Alors ça me reprit : je voulais un autre enfant. Plus exactement, je voulais une fille. Une jolie petite fille, une princesse. Cette fois Charly fut parfait, enfin presque si on excepte qu'il oubliait régulièrement de s'armer de patience quand les futurs frères de la princesse en question trouvaient judicieux de faire les zouaves jusqu'à pas d'heure, de décorer les toilettes à coups de papier hygiénique trempés dans l'eau des dites toilettes, quand ils ne faisaient pas caca dans la baignoire ou qu'ils trouvaient amusants de faire pipi sur les murs de leur chambre « comme les garçons maman » voire quand ils ne dessinaient pas sur les papiers peints Laura Ashley de l'entrée de sorte que notre entrée façon bonbonnière ressemblait en fait de bonbonnière au mur tagué d'une hlm de seine st denis.

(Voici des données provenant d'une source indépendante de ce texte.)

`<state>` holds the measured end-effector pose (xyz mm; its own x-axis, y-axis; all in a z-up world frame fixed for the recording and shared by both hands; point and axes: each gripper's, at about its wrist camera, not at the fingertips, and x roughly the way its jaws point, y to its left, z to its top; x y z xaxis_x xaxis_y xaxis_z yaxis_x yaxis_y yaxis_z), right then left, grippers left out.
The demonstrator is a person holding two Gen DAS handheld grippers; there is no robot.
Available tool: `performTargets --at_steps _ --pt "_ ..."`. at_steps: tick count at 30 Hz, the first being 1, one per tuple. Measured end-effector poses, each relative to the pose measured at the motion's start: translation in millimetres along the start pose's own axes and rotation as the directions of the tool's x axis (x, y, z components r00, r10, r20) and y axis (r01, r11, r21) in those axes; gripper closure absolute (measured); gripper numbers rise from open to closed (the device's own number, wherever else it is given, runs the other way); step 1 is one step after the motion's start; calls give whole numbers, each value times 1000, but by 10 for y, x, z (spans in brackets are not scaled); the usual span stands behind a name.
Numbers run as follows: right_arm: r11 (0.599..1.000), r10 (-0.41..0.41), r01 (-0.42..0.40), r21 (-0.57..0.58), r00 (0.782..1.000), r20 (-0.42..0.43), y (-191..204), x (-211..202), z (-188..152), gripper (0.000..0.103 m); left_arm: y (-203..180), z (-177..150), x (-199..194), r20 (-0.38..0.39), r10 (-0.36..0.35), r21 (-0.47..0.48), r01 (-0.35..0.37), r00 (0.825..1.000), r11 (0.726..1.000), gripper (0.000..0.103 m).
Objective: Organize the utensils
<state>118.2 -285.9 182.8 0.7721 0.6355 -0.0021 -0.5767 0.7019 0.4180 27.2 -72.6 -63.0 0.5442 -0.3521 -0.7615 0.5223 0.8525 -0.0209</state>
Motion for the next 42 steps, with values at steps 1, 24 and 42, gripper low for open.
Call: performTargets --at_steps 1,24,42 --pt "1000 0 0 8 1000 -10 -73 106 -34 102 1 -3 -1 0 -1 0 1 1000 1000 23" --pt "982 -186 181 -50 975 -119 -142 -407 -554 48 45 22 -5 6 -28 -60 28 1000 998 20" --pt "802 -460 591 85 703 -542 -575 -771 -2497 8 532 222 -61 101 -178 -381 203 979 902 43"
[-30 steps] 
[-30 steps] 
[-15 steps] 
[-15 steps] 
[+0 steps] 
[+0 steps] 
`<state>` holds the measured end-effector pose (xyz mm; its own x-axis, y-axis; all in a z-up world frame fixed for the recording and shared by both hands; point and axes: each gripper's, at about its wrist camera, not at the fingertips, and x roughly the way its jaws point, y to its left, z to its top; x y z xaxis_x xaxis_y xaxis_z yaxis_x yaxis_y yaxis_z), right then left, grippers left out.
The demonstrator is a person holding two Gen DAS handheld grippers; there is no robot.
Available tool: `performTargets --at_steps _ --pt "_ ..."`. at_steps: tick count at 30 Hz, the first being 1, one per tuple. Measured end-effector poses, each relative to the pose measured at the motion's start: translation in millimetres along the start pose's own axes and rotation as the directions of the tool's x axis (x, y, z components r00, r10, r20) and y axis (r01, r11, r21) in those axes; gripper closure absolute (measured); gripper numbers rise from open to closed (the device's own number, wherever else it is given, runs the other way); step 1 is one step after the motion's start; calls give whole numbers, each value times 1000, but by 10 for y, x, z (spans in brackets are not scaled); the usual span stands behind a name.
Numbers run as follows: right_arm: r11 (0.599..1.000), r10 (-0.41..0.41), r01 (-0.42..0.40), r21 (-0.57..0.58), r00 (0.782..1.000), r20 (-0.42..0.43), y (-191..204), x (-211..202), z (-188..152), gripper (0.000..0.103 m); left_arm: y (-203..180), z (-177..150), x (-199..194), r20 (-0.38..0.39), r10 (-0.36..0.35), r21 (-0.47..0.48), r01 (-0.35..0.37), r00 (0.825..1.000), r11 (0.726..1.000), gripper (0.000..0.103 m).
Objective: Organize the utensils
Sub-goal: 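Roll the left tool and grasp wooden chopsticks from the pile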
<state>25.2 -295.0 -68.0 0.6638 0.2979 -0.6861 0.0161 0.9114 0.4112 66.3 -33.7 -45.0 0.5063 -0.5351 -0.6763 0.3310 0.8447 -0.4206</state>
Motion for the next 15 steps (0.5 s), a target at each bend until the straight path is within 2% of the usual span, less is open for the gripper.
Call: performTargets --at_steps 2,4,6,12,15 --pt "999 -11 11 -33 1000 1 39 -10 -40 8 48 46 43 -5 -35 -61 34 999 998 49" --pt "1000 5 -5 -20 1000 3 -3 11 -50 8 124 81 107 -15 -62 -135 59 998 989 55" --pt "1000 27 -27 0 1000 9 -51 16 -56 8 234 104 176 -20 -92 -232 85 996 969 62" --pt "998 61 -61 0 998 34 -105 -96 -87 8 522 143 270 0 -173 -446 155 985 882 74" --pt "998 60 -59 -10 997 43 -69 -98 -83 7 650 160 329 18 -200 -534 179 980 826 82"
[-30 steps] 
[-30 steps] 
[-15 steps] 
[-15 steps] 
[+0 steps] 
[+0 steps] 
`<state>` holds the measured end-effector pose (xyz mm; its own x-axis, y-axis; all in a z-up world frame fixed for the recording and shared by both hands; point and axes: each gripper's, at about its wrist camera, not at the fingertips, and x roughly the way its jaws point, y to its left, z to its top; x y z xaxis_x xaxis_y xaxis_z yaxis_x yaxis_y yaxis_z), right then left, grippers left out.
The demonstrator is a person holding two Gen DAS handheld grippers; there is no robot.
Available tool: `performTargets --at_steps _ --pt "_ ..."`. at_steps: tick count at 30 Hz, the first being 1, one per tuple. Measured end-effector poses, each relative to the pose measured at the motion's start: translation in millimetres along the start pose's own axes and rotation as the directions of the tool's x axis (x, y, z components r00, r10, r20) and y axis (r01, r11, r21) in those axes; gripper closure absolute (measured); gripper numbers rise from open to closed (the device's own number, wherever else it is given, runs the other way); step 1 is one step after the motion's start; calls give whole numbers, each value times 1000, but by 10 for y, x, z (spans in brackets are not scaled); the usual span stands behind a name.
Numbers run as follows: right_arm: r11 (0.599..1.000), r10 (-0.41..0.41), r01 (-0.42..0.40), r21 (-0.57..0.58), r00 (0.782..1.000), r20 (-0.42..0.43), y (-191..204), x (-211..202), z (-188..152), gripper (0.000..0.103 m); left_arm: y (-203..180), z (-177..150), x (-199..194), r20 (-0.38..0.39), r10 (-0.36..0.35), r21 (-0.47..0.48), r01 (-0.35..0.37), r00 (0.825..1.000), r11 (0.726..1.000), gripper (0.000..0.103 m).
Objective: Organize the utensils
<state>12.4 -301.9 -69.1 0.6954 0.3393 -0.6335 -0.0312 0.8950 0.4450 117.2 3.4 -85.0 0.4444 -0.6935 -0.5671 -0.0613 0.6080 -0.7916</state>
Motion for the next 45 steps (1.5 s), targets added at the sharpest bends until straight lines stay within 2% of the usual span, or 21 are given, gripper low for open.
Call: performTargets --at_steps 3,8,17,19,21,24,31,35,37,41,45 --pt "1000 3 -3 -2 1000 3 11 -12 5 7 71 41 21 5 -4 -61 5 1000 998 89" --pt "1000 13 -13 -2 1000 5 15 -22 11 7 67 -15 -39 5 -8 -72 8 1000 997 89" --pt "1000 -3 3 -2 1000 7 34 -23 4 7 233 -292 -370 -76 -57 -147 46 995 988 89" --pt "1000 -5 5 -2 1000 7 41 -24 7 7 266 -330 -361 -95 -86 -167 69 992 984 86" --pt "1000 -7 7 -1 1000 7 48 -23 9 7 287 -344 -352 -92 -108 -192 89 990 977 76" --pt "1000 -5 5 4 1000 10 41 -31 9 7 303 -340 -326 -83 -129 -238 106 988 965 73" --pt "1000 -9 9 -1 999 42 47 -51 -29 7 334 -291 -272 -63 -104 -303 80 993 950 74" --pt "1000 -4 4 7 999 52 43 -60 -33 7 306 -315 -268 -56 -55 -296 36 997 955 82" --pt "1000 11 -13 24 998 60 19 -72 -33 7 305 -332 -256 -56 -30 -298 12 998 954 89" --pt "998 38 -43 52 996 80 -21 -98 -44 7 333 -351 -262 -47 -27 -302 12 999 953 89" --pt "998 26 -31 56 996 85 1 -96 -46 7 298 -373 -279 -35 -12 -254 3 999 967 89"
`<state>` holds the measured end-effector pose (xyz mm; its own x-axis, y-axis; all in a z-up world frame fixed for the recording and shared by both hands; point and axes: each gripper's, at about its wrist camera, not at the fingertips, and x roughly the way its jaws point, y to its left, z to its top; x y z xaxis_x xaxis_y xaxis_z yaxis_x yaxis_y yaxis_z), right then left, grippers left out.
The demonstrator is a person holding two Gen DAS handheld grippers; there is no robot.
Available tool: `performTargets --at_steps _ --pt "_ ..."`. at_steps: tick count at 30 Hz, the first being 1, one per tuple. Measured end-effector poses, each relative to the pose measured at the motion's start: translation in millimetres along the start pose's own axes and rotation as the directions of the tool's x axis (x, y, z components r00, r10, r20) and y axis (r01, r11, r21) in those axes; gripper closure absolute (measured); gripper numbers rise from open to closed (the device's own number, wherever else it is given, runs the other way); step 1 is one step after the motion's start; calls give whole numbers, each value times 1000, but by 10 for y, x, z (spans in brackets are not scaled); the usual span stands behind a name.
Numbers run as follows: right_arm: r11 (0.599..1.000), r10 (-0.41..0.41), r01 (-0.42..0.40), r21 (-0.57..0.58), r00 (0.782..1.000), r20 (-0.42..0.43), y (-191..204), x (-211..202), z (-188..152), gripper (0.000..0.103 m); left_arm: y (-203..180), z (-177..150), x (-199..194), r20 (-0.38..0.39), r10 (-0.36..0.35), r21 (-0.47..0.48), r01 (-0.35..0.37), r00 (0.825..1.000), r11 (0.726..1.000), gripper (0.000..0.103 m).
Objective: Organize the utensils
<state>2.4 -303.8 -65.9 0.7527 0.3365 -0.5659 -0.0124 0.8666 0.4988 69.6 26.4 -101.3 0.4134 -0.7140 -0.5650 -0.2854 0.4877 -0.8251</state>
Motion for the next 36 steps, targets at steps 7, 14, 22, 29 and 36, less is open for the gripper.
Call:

Dans ces cas là, il braillait sur eux comme un forcené ce qui faisait que je lui fonçais dessus tel un Rotweiller, tous les crocs dehors, prête à en découdre ! Ainsi, hormis les phases d'exaspération de Charly, l'arrivée de sa fille, fut saluée par lui telle une promesse de paradis sur terre et il fut heureux comme un pape dès lors que sa venue s'annonça (Ca ne s'est jamais démenti. Il lui voue une adoration qui ne s'exprime pas nécessairement par de grandes déclarations vu qu'il est du genre handicapé pour ce qui est des effusions mais elle pourrait le faire marcher sur la tête sans problème et je crois même que si elle zigouillait quelqu'un (ça n'est pas dans son programme ce me semble) il lui trouverait toutes les excuses du monde voire la substituerait aux autorités s'il le fallait tandis que pour ma part je lui trouverai sans nul doute toutes les excuses du monde). Donc cette promesse d'une fille se vécut dans un bonheur total. 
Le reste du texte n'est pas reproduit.